- Data under study:
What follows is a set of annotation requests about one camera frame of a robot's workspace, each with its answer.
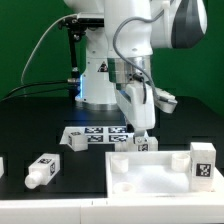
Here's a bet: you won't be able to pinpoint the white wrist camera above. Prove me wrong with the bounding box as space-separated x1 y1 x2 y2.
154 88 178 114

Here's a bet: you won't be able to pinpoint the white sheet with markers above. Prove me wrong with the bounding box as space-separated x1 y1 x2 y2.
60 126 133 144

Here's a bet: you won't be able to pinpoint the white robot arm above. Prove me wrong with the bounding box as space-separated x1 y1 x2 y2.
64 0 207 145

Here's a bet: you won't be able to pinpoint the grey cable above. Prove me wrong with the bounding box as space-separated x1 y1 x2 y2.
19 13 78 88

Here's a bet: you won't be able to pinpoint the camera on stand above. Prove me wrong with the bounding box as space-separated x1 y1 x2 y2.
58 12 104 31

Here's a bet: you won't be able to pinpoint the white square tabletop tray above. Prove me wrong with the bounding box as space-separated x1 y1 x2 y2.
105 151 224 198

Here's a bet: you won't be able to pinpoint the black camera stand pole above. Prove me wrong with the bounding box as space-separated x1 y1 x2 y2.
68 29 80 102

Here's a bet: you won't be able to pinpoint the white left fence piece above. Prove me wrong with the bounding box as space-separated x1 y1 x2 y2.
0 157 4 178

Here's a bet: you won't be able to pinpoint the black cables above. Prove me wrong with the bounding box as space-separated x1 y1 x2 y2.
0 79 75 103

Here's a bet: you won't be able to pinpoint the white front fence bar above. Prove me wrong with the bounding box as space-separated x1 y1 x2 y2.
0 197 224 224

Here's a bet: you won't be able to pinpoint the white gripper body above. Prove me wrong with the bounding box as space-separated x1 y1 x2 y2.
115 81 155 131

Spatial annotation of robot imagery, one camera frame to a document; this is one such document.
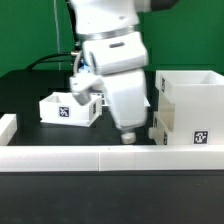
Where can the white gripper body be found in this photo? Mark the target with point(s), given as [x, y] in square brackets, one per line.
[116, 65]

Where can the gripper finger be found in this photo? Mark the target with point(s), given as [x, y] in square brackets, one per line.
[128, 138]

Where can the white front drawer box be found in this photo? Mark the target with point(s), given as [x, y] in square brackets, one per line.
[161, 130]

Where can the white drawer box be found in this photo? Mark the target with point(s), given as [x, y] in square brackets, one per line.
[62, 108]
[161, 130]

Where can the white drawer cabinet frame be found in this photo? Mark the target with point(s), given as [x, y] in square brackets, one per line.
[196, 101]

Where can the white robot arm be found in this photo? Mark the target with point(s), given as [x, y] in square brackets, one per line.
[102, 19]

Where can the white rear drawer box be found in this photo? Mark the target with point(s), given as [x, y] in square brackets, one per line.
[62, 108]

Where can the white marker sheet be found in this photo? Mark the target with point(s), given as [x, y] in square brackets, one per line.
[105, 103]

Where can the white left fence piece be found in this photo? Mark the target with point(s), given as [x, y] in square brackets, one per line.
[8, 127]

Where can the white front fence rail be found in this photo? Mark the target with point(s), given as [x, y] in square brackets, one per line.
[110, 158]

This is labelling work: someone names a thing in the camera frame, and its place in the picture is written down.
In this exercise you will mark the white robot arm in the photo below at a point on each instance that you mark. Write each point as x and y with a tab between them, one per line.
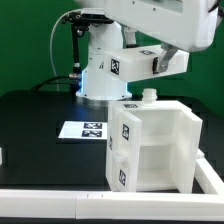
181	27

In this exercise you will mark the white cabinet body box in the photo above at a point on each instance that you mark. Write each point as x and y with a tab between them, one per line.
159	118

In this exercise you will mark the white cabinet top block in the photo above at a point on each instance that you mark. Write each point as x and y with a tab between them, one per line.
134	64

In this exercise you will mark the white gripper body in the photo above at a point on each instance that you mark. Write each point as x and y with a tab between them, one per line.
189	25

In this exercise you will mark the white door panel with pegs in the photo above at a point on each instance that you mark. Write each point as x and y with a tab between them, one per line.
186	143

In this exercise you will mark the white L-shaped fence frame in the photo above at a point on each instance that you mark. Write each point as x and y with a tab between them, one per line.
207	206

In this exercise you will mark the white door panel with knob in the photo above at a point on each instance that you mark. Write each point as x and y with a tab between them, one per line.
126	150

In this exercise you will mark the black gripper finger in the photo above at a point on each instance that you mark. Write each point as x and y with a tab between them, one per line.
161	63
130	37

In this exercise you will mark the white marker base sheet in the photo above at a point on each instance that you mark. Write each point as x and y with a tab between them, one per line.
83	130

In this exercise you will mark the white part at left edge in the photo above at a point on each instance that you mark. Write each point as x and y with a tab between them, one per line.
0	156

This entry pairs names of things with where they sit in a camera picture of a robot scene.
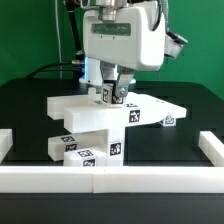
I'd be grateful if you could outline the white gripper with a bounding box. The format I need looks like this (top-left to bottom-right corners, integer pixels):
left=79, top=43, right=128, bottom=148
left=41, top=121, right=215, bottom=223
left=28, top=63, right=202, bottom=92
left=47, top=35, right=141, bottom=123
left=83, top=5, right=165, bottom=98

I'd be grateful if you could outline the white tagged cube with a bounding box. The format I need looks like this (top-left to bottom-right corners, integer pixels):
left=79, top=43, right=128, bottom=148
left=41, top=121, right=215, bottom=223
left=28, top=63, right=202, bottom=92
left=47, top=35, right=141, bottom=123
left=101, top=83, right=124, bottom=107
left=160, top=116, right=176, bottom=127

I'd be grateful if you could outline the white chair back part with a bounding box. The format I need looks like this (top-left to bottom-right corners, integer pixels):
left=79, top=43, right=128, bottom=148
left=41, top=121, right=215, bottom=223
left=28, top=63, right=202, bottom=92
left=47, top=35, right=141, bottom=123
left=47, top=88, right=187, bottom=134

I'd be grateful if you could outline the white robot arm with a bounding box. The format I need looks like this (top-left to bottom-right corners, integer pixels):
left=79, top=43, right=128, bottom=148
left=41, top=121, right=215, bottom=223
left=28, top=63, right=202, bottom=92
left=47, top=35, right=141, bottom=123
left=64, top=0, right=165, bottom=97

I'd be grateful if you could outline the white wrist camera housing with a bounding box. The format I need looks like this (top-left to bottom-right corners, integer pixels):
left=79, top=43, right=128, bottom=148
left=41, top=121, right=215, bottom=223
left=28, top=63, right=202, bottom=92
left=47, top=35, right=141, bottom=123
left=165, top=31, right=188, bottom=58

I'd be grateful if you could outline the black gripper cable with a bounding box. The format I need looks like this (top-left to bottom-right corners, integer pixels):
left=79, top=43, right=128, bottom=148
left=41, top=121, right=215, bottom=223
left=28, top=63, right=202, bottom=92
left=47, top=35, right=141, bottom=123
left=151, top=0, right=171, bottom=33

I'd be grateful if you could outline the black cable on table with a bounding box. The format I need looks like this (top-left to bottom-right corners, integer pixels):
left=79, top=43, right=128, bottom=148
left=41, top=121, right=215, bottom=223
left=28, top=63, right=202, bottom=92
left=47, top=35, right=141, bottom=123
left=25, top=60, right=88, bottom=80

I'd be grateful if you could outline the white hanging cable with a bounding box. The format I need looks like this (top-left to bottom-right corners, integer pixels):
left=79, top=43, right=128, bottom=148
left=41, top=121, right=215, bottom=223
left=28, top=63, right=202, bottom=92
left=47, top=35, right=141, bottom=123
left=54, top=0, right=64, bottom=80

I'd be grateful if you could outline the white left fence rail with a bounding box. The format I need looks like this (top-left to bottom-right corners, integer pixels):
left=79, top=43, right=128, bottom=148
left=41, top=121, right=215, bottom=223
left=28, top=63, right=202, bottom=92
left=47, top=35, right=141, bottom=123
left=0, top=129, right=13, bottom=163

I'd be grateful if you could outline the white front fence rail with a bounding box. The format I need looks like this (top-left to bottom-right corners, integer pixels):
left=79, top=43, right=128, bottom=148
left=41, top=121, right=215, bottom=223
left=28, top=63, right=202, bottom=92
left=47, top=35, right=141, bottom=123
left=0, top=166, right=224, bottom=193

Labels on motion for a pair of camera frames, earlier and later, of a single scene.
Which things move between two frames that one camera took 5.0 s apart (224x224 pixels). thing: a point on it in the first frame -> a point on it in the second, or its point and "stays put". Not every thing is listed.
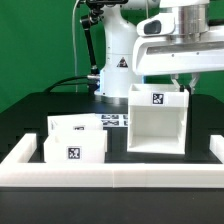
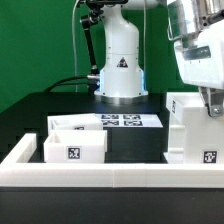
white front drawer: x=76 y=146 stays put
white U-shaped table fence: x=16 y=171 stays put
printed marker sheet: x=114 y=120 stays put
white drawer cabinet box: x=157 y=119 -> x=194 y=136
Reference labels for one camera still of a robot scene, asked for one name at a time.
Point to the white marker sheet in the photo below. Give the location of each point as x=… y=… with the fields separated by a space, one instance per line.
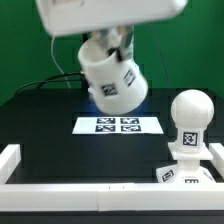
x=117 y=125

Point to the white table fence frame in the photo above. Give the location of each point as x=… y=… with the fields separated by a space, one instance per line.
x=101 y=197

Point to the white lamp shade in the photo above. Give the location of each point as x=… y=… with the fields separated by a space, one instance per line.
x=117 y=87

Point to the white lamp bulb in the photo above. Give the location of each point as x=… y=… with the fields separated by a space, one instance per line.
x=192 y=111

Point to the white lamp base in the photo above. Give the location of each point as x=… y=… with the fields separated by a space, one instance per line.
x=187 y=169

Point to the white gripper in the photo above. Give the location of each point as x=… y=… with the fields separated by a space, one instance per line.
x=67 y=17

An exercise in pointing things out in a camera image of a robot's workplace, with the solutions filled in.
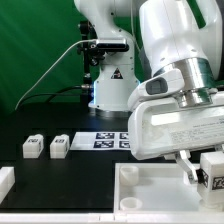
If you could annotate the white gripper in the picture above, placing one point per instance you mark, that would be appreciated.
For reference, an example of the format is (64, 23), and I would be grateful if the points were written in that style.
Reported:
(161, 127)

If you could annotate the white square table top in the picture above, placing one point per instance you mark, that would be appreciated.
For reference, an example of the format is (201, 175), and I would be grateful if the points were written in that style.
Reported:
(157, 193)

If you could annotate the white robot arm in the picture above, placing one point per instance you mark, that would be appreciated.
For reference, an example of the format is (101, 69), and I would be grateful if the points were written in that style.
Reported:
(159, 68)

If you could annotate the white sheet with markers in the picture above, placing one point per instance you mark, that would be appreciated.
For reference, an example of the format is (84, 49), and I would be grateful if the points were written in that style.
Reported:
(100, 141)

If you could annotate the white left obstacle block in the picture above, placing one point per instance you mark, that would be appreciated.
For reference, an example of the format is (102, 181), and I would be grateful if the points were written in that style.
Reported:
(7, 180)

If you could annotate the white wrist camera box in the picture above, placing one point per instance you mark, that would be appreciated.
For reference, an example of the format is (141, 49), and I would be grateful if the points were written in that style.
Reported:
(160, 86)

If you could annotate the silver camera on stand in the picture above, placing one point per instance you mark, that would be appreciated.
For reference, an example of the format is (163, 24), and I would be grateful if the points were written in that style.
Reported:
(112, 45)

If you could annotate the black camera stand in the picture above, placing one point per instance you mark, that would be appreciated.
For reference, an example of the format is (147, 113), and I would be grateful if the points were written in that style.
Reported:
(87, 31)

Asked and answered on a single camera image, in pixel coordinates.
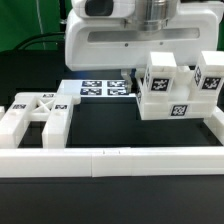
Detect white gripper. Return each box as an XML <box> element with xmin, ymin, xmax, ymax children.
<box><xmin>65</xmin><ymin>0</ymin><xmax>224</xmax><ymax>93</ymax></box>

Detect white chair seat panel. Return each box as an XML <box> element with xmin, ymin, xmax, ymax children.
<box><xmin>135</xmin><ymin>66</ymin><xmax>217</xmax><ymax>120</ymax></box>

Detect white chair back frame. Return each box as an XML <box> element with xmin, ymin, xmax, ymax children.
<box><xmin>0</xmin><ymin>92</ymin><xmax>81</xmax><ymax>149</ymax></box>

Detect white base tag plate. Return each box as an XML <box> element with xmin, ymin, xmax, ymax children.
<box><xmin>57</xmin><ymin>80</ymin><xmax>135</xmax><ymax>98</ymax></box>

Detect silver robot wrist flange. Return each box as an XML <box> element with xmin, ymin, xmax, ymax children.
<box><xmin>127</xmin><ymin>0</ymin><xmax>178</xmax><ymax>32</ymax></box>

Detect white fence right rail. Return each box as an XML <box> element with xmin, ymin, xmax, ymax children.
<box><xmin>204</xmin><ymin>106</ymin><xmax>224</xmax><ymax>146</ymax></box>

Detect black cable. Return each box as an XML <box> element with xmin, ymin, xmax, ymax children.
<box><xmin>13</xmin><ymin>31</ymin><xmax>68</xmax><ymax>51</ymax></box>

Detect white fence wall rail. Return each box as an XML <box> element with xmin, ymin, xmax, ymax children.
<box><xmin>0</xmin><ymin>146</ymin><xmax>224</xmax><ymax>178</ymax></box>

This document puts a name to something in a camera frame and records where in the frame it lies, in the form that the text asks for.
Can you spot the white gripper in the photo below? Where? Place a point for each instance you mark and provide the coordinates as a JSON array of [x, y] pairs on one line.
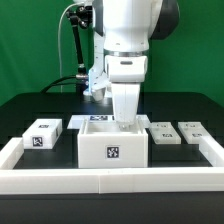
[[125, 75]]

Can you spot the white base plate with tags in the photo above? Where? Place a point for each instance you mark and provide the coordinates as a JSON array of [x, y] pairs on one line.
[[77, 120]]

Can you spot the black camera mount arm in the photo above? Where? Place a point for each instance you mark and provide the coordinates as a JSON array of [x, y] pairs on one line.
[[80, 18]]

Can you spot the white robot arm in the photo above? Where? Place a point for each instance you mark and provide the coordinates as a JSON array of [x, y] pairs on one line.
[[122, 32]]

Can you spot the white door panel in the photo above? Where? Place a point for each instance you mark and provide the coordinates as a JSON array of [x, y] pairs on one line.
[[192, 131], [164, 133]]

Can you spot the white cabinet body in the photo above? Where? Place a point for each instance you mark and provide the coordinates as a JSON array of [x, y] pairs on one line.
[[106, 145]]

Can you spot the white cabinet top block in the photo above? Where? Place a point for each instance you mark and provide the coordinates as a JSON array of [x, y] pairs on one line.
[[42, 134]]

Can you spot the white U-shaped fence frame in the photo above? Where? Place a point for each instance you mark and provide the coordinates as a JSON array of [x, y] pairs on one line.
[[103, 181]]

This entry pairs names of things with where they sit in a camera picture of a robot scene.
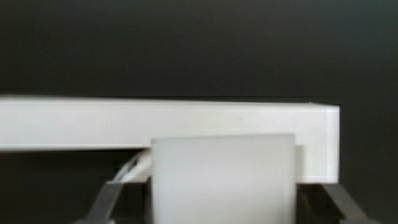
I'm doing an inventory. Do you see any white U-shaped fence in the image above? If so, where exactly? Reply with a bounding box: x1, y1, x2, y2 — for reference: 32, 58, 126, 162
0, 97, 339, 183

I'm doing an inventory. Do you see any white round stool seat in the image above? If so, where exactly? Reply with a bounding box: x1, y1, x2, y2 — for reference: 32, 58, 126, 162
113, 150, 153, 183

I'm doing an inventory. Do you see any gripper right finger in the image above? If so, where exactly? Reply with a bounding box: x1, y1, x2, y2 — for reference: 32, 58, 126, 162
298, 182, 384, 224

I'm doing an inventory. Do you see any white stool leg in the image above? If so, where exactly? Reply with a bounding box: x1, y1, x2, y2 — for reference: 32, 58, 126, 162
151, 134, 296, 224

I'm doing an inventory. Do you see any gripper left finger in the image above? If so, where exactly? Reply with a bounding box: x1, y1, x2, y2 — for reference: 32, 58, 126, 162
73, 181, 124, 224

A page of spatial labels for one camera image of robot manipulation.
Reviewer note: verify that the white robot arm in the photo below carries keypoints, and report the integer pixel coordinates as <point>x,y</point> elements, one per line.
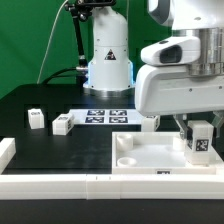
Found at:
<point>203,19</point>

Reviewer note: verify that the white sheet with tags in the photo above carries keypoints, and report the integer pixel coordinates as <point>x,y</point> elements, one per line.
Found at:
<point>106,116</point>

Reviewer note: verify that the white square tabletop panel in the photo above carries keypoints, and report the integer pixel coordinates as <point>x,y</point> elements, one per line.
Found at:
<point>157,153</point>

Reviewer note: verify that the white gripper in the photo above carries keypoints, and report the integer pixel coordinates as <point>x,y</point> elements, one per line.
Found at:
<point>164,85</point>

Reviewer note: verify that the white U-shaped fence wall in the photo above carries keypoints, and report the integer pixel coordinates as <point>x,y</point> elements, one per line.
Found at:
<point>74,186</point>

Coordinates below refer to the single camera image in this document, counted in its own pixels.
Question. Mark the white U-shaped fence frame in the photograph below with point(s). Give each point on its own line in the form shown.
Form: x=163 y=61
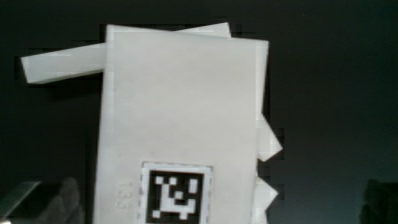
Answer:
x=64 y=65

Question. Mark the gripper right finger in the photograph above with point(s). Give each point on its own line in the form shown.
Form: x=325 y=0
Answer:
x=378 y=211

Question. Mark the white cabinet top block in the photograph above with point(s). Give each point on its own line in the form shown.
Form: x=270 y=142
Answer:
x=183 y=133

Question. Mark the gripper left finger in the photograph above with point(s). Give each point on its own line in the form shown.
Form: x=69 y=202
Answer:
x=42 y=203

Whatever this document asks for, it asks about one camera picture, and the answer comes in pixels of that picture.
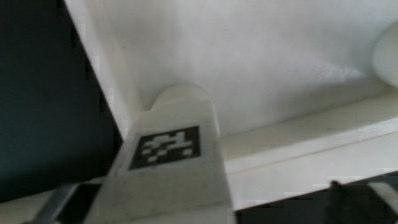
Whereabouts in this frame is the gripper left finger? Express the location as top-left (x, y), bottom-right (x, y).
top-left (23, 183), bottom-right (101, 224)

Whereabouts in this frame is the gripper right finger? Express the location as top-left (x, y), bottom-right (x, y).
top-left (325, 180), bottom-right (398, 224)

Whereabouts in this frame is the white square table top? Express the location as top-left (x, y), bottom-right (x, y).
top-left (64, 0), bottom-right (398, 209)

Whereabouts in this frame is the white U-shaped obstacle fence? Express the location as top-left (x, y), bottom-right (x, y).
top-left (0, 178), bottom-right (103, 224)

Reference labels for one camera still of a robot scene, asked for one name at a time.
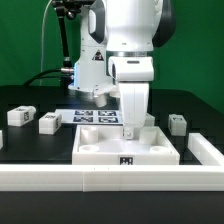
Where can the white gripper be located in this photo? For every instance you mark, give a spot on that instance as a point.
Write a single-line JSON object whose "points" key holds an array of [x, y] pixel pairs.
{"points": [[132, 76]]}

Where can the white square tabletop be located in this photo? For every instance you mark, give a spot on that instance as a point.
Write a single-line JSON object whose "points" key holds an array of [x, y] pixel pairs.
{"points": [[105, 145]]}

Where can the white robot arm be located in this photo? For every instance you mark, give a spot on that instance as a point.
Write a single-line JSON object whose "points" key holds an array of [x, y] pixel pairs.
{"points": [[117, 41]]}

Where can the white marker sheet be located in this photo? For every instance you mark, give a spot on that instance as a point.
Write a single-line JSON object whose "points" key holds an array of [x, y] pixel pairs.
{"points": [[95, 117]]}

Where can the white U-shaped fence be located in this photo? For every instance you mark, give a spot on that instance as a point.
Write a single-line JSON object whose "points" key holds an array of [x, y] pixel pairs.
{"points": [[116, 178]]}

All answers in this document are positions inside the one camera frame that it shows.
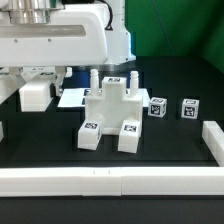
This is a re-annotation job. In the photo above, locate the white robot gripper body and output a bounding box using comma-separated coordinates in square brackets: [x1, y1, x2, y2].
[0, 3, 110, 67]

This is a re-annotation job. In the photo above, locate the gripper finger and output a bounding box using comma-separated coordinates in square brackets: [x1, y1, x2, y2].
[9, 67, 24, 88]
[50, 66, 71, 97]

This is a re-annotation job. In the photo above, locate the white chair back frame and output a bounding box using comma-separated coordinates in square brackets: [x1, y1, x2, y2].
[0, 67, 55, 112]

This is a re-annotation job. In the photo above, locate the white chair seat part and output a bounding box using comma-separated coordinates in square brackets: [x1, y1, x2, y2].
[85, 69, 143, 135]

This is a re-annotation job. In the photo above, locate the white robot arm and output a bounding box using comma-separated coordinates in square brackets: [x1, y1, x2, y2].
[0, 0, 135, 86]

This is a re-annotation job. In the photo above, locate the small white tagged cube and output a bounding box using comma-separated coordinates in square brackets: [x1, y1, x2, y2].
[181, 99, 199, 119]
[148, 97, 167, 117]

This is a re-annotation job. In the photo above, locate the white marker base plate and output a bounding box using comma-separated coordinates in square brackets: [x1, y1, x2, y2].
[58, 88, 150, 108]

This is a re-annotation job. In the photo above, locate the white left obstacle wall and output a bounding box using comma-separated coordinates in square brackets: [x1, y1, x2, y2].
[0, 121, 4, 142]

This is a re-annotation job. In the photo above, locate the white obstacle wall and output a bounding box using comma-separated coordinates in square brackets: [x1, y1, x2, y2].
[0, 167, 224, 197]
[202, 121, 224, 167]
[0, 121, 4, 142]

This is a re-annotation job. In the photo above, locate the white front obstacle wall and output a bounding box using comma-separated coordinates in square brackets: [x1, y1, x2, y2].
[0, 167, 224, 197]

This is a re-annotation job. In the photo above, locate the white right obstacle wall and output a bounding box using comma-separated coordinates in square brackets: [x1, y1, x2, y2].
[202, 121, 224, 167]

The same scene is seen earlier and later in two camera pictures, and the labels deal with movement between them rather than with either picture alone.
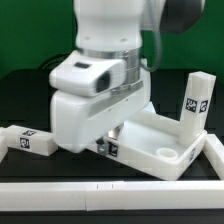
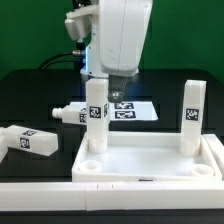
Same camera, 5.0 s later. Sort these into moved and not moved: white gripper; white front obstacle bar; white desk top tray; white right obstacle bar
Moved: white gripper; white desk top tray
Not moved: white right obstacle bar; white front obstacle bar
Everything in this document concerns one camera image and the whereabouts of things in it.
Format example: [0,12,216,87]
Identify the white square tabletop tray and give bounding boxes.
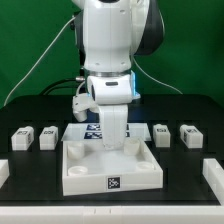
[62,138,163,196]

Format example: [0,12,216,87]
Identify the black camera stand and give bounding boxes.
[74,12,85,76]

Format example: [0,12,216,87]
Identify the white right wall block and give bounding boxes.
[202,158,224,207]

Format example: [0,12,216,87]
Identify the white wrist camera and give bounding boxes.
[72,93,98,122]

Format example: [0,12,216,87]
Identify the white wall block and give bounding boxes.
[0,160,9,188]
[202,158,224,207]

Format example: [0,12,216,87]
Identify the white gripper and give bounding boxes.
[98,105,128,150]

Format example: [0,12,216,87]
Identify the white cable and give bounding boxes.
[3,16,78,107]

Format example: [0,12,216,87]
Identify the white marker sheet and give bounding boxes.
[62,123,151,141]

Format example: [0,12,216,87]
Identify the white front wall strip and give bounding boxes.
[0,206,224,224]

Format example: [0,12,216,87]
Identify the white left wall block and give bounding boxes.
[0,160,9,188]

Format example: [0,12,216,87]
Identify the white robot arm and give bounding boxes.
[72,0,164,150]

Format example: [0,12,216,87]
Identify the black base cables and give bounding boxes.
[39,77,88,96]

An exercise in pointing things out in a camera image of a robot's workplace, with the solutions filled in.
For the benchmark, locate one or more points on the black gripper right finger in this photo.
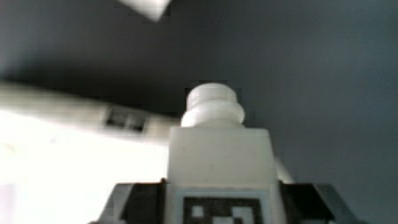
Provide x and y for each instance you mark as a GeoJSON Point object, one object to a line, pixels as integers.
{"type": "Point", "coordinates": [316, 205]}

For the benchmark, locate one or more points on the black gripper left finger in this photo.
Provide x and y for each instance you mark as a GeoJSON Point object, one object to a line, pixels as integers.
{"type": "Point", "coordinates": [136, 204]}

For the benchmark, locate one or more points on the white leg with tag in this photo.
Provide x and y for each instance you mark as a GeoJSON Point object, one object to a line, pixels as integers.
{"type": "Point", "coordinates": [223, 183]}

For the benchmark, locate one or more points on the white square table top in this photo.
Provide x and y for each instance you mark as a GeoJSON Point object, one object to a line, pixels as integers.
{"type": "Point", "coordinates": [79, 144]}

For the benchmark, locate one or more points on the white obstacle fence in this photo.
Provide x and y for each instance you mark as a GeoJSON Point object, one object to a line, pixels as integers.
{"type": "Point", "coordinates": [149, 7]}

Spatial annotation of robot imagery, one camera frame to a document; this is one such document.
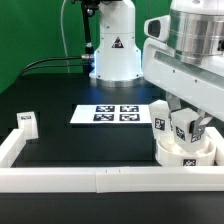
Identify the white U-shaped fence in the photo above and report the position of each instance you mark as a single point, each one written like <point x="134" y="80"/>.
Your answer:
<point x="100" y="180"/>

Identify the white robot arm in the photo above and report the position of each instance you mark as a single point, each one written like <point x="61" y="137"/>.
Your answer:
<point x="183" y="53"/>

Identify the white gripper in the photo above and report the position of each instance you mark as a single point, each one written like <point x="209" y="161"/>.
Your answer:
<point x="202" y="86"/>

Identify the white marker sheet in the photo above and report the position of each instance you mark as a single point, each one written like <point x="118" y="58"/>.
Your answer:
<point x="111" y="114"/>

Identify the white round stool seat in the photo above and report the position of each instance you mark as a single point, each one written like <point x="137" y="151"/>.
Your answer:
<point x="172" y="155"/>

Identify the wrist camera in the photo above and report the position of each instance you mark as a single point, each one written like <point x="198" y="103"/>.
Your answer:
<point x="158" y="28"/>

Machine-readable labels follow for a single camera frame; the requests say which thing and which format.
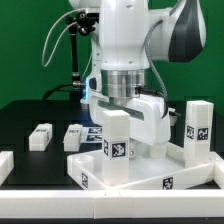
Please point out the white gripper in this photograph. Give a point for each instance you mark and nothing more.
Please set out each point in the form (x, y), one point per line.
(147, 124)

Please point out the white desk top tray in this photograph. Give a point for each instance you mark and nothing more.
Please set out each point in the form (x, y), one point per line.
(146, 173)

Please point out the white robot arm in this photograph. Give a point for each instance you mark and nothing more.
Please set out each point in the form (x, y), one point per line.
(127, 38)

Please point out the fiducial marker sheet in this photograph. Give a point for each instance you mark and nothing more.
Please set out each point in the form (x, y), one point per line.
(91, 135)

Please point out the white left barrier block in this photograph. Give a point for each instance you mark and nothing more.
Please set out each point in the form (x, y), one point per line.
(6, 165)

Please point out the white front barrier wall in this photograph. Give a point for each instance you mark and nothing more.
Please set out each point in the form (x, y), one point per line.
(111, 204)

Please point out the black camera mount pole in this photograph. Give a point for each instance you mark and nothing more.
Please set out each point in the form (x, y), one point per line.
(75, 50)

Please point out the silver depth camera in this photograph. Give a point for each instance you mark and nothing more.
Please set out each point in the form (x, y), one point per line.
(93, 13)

- What to do: Which lines above contain the word "barrier"? Show each of them.

- Solution for this problem:
Please point out the white left barrier block in this photograph. Give a point for each instance you mark and nothing more.
Please point out the white front barrier wall in this photograph. Give a point for each instance you mark and nothing more.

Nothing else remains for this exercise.